Al dente Nudeln, Hülsenfrüchte, Vollkornbrot… lösen ein Sättigungsgefühl aus, das länger anhält und Sie nicht in Versuchung führt, solche Nahrungsmittel zu essen.
Außerdem kann bei Hunger eine Anziehung zu süßen Produkten entstehen. Die Integration eines Snacks mit komplexen Zuckern kann dieses Phänomen verhindern.

Bevorzugen Sie süße Genüsse am Ende der Mahlzeiten.

Wenn Sie Ihre Mahlzeiten mit einem Lebensmittel beenden, das Sie besonders gerne mögen (Schokolade, Kekse usw.), können Sie es mit Genuss essen und sind trotzdem schneller satt als wenn Sie es außerhalb der Mahlzeit essen.

Bevorzugen Sie Produkte mit der Aufschrift „Ohne Zuckerzusatz“, „Au Naturel“ oder „100% reiner Saft“ und naturbelassene Milchprodukte.

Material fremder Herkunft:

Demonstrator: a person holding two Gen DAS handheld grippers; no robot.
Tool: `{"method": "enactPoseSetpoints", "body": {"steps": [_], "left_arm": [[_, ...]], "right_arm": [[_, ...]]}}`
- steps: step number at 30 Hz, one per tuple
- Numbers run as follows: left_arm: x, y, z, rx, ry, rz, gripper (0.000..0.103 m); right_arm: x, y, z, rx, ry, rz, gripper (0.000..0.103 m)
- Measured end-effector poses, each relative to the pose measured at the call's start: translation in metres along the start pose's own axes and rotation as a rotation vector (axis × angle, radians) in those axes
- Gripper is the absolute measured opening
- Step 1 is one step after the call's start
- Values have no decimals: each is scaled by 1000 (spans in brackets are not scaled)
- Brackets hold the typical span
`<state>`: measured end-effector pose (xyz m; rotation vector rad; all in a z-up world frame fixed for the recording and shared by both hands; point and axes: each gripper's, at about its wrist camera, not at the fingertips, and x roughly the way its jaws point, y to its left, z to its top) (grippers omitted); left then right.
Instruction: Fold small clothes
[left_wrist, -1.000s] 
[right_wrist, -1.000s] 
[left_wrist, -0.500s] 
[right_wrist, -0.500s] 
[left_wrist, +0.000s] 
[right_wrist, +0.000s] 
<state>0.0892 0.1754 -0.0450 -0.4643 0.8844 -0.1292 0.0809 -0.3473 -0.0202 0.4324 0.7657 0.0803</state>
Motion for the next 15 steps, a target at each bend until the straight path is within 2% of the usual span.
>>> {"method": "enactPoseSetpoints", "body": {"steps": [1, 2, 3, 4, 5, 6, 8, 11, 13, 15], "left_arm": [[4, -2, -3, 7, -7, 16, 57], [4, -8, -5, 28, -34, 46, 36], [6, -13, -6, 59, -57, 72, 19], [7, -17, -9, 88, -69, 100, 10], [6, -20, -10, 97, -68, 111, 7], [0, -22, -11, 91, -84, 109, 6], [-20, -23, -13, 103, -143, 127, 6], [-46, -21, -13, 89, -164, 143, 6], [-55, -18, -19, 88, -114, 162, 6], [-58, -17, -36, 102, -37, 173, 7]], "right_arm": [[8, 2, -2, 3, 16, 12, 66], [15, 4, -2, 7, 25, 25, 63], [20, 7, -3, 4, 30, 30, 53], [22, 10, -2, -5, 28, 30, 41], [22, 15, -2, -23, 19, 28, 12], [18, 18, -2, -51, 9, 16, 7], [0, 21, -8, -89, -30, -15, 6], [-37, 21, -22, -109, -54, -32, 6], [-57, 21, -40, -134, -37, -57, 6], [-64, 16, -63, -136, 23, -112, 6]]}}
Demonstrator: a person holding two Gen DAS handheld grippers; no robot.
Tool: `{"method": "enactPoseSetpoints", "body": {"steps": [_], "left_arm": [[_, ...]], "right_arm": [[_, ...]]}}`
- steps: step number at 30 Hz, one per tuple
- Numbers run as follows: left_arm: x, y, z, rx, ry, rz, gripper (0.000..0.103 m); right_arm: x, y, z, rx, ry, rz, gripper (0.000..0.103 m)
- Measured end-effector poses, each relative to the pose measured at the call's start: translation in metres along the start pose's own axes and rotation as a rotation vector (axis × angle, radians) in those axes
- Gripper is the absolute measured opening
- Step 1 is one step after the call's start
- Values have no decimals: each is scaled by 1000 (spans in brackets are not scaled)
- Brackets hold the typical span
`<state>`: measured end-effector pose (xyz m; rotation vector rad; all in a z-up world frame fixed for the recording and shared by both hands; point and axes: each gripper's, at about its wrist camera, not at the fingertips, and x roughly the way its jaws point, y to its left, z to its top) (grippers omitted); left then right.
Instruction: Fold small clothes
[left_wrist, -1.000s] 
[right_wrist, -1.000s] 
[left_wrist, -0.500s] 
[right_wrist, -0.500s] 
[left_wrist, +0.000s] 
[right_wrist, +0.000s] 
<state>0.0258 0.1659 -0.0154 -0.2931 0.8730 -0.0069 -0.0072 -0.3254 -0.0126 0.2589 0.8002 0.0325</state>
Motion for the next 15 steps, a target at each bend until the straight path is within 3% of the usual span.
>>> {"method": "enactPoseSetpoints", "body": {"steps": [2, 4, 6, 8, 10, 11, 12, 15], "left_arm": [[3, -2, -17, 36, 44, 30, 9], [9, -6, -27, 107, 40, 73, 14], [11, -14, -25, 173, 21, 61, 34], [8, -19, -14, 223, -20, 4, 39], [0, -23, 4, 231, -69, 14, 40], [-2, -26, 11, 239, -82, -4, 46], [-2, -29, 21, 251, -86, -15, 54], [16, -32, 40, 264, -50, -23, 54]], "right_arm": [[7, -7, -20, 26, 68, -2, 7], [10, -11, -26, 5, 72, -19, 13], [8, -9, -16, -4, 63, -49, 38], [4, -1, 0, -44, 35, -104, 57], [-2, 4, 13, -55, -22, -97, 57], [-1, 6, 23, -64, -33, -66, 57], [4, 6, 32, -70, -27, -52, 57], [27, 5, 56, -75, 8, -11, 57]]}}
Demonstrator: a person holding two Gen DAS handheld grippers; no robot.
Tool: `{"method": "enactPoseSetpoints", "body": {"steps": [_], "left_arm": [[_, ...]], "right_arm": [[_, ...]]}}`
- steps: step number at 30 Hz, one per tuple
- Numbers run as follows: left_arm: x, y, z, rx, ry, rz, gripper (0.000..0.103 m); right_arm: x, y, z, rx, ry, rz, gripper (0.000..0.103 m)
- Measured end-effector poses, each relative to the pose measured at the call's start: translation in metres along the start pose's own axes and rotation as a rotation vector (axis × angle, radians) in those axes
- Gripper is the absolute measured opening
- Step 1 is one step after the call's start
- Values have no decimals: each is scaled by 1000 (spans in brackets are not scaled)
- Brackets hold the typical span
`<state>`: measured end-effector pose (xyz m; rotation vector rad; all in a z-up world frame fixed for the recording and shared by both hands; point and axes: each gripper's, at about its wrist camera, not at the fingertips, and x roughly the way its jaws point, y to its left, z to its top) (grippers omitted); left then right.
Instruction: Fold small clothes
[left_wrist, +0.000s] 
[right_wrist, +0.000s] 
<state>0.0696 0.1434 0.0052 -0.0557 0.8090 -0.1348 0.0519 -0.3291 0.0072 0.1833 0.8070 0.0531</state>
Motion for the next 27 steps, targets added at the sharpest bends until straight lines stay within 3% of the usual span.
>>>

Das bedeutet, dass dem natürlich im Produkt enthaltenen Zucker kein weiterer Zucker hinzugefügt wurde. Dies ist bei bestimmten Kompotten, flockigem Müsli, Zwieback usw. der Fall.

Bei Milchprodukten ist es besser, sie naturbelassen zu kaufen und sie selbst nach Belieben zu aromatisieren (Marmelade, brauner Zucker, Ahornsirup, Honig, dunkle Schokoladenstückchen, Vanillearoma, frische Fruchtstücke…).